Clarum is at the forefront of this shift toward high-performance design and construction methodologies. We work with families to leverage Passive House home building practices for extreme performance opportunities in their custom home building projects. And one of the single most effective strategies that we’ve found for boosting the performance of a custom home is to design and build for an airtight envelope.
Your home’s building envelope is exactly that – the physical separator between the interior and exterior environments of your house. It serves as the outer shell of your home, and is essential for maintaining the indoor environment and facilitating its climate control.

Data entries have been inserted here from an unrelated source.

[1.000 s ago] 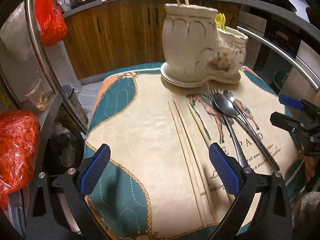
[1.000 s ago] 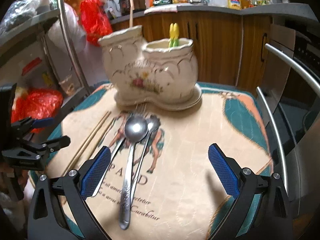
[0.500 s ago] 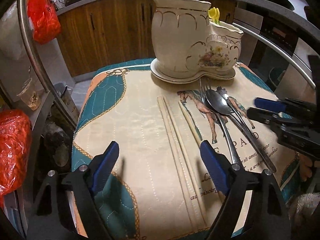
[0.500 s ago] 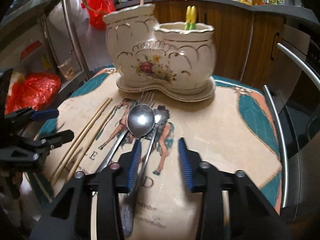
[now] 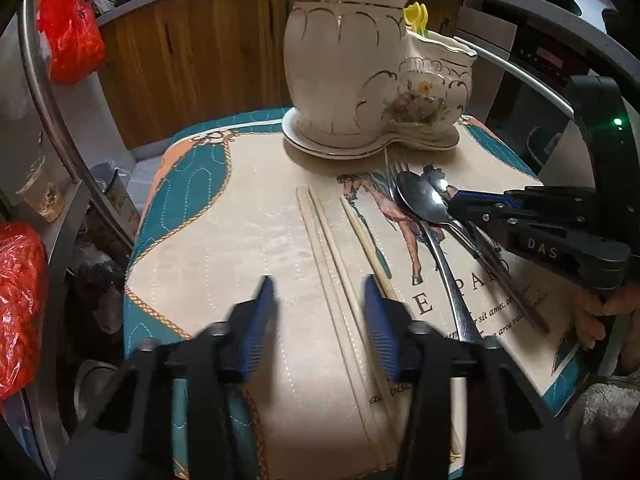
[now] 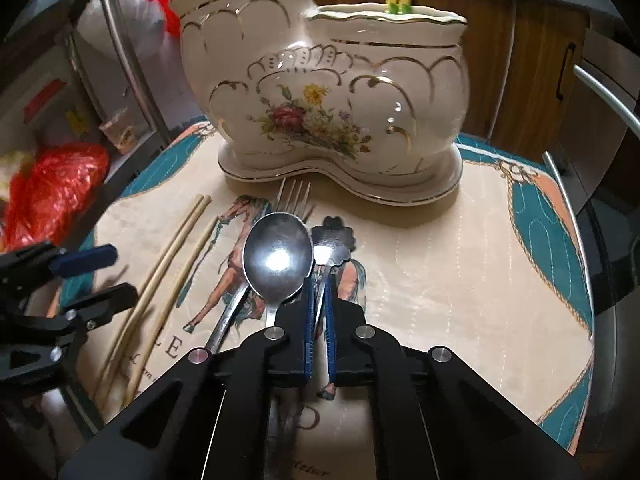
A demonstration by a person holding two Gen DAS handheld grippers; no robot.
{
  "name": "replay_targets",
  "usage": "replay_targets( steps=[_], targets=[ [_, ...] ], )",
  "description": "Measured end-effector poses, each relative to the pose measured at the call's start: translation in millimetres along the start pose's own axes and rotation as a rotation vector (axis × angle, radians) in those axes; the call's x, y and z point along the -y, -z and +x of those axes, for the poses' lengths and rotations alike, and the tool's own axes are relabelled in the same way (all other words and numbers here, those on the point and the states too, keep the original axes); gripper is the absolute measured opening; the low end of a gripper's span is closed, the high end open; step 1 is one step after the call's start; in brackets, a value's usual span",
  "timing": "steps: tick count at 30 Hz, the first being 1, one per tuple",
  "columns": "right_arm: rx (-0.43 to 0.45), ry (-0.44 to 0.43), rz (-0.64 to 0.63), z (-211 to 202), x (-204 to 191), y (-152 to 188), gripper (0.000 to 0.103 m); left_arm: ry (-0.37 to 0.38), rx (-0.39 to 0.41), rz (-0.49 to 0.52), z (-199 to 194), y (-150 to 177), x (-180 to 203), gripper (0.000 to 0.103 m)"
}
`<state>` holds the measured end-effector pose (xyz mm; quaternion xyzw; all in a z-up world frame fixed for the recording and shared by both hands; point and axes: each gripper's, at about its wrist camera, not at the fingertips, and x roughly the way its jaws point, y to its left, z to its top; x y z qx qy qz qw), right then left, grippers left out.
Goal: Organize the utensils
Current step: 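Grasp a wooden chopstick with left tool while right tool grasps flower-handled silver spoon, then lift chopstick with left tool while right tool lifts spoon toward holder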
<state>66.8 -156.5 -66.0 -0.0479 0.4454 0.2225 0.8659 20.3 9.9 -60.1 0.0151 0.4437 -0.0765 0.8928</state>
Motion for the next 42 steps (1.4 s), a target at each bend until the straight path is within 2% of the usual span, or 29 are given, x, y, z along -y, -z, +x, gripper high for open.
replay_targets(
  steps=[5, 9, 13, 20, 22, 24, 30, 36, 38, 42],
  targets=[
    [0.034, -0.022, 0.048, -15, 14, 5, 0.004, 0.011, 0.004, -0.005, 0, -2, 1, 0.03],
    [0.053, -0.021, 0.06, -24, 19, 10, 0.004, -0.002, -0.014, -0.003, 4, -3, 3, 0.019],
    [0.075, -0.023, 0.062, -32, 21, 13, 0.004, -0.02, -0.038, 0.0, 11, -3, 4, 0.014],
    [0.083, -0.046, 0.063, -37, 24, 15, 0.004, -0.05, -0.064, 0.024, 20, -8, 10, 0.014],
    [0.087, -0.063, 0.072, -38, 25, 15, 0.004, -0.045, -0.066, 0.014, 20, -9, 8, 0.013],
    [0.096, -0.078, 0.079, -42, 27, 16, 0.004, -0.045, -0.061, 0.009, 19, -7, 6, 0.006],
    [0.128, -0.106, 0.095, -52, 31, 12, 0.004, -0.014, -0.03, -0.023, 11, -5, -3, 0.006],
    [0.22, -0.138, 0.103, -77, 35, -2, 0.004, 0.046, 0.089, -0.023, -28, -9, -10, 0.006],
    [0.26, -0.154, 0.111, -88, 37, -10, 0.004, 0.092, 0.158, -0.02, -50, -16, -11, 0.006],
    [0.338, -0.156, 0.104, -103, 38, -32, 0.004, 0.137, 0.299, -0.006, -88, -44, -10, 0.006]
  ],
)
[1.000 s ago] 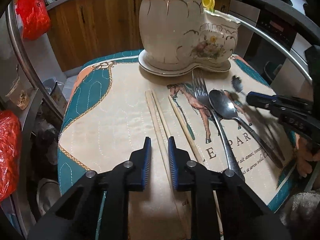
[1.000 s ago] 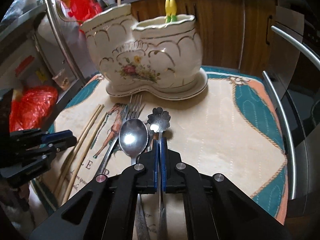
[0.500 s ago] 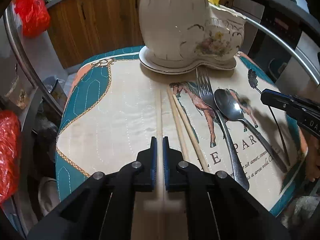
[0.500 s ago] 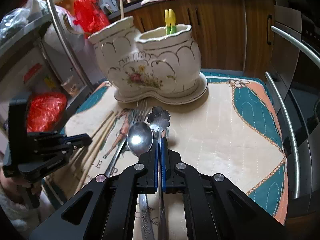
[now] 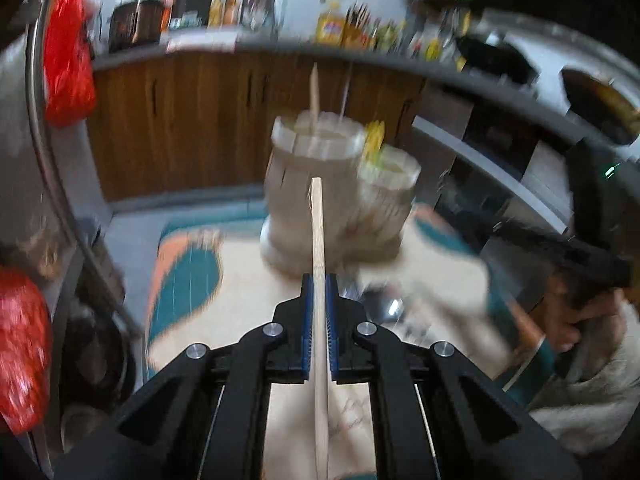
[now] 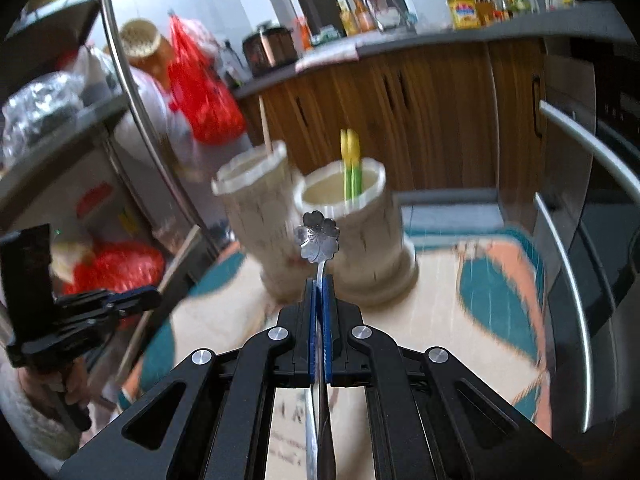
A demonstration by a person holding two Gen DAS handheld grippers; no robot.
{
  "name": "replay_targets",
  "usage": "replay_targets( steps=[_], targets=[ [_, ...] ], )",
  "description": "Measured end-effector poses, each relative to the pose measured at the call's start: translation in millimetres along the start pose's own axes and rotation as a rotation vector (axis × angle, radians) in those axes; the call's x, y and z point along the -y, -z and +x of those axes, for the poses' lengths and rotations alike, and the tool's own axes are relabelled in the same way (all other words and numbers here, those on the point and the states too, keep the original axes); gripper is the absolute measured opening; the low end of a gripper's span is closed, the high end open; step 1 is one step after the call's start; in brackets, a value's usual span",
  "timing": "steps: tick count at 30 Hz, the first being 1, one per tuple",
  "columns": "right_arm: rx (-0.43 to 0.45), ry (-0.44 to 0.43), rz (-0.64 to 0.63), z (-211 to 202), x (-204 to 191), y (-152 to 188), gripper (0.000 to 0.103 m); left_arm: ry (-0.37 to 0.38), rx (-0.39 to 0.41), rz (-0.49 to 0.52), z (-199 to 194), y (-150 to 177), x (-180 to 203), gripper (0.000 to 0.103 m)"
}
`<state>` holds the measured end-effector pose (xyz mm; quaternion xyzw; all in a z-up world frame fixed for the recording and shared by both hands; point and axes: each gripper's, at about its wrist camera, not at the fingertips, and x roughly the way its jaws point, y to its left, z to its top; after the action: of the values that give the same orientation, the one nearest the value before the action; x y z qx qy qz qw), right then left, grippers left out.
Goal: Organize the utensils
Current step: 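Lift chopstick with left tool while right tool lifts spoon toward holder, then lower chopstick into tall cup with left tool while right tool lowers flower spoon into short cup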
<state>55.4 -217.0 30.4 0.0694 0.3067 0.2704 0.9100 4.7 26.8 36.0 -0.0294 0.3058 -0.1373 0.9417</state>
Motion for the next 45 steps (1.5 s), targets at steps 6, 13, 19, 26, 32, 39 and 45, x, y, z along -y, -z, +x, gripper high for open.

Based on its functionality, you might assume that all housing envelopes should be airtight. While we definitely agree, the nuances and intricacies of designing for and building a truly airtight envelope should not be underestimated.
To meet the Passive House standard, the air exchange rate – or number of interior air volume changes – of a home’s envelope can be no greater than 0.6 air changes per hour (ACH). Compared to the International Residential Code (IRC) building requirements (which stipulate that a home’s total air leakage must be <5 ACH), the Passive standard is extremely stringent, and fairly difficult to achieve.
Airtightness should not be mistaken for insulation. Both qualities are essential characteristics of a high quality building envelope, but both have to be achieved independently.
An airtight envelope has huge effects on the performance of your home, and can change the way other systems throughout the house are needed and operate.
There are a number of methods to employ for sealing the envelope of your new custom home. Building thick walls, incorporating airtight drywall techniques, and carefully detailing housewrap are a few ways builders and designers seal the envelope. Triple-pane windows are often utilized to help eliminate thermal bridging.
Perhaps that most important method for ensuring an airtight envelop is simply taking the necessary steps to plan for this type of advanced construction. If you wait until the framing is complete to think about air sealing, it’s already too late. Fundamental elements must be included in the foundation planning and framing to create a truly airtight envelope for your custom home.